Durante su adiestramiento, Alemania fue derrotada.  La lucha en Europa había terminado, pero la guerra continuaba en el Pacífico.

Y así había acabado en territorio japonés, rodeado por otros jóvenes más, jugando a ser adultos.

Había sido destinado a ese lugar, una isla cuyo nombre le era imposible pronunciar, diminuta, pero según aseguraban, un lugar estratégico. Al llegar le entregaron cinco cajetillas de tabaco y unas cerillas impermeables. No quiso aceptarlas pero el sargento insistió en que lo guardase.  

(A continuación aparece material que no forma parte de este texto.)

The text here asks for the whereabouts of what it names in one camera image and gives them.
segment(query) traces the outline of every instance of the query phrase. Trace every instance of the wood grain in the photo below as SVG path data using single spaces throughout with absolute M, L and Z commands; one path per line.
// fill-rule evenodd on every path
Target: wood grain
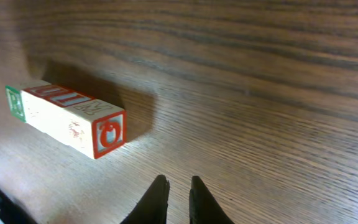
M 122 103 L 91 161 L 9 114 L 43 78 Z M 0 186 L 39 223 L 119 223 L 157 174 L 236 223 L 358 223 L 358 1 L 0 0 Z

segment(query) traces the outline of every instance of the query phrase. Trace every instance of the wooden block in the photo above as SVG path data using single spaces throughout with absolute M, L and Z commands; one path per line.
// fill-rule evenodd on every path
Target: wooden block
M 126 140 L 125 110 L 58 85 L 26 88 L 27 123 L 97 159 Z
M 50 83 L 42 80 L 34 80 L 31 82 L 21 83 L 18 85 L 5 86 L 6 97 L 9 103 L 9 109 L 11 111 L 11 114 L 16 118 L 20 119 L 21 121 L 26 122 L 23 102 L 21 98 L 21 91 L 25 88 L 32 88 L 32 87 L 45 86 L 45 85 L 50 85 Z

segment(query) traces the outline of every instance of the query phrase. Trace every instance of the wooden surface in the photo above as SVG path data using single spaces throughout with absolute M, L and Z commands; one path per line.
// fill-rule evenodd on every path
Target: wooden surface
M 122 103 L 92 161 L 8 112 L 43 78 Z M 0 186 L 39 223 L 119 223 L 157 174 L 236 223 L 358 223 L 358 1 L 0 0 Z

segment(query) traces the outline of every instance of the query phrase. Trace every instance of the black object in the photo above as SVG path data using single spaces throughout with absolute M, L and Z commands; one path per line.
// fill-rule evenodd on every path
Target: black object
M 33 219 L 23 209 L 14 204 L 1 190 L 0 220 L 4 224 L 35 224 Z
M 169 182 L 158 175 L 133 211 L 121 224 L 165 224 Z M 193 176 L 190 190 L 190 224 L 234 224 L 224 213 L 204 182 Z

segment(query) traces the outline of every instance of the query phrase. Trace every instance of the green border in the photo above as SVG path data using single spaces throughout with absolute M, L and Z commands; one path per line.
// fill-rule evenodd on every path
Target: green border
M 13 116 L 15 116 L 17 119 L 19 119 L 19 120 L 25 122 L 25 114 L 24 114 L 23 116 L 19 116 L 17 113 L 14 113 L 14 112 L 12 111 L 11 103 L 10 103 L 10 100 L 9 100 L 9 97 L 10 97 L 10 96 L 8 96 L 8 93 L 6 92 L 7 89 L 8 89 L 8 90 L 11 90 L 12 92 L 14 92 L 15 94 L 17 94 L 17 95 L 19 96 L 19 101 L 20 101 L 20 103 L 22 104 L 23 114 L 24 114 L 24 105 L 23 105 L 22 96 L 21 96 L 19 90 L 16 90 L 15 88 L 13 88 L 13 87 L 11 87 L 11 86 L 9 86 L 9 85 L 6 85 L 6 86 L 5 86 L 6 99 L 7 99 L 7 103 L 8 103 L 8 105 L 9 105 L 9 110 L 11 111 L 11 114 L 12 114 Z

No tardó en descubrir que la guerra no se parecía en nada a lo que le habían contado. 

Por supuesto que sabía que a la guerra se venía a morir, pero la muerte difería mucho a cómo la había imaginado. En el cine de su pueblo había visto a soldados morir.  Hollywood mostraba a los actores con una pequeña mancha en el pecho tras ser disparados. Estos, heridos de muerte, aún tenían tiempo para agonizar en brazos de un compañero mientras pronunciaban una frase valiente. Después fallecían con un rostro solemne. Eso hacía que la muerte le pareciese algo irreal, casi idílico.

Montañas de mentiras, pensó John. En la isla, sus compañeros morían entre explosiones y lluvias de vísceras. Sus vidas se extinguían mezcladas con gritos de agonía y llantos, llamando a sus madres dominados por el miedo. Hollywood les había vendido una mentira.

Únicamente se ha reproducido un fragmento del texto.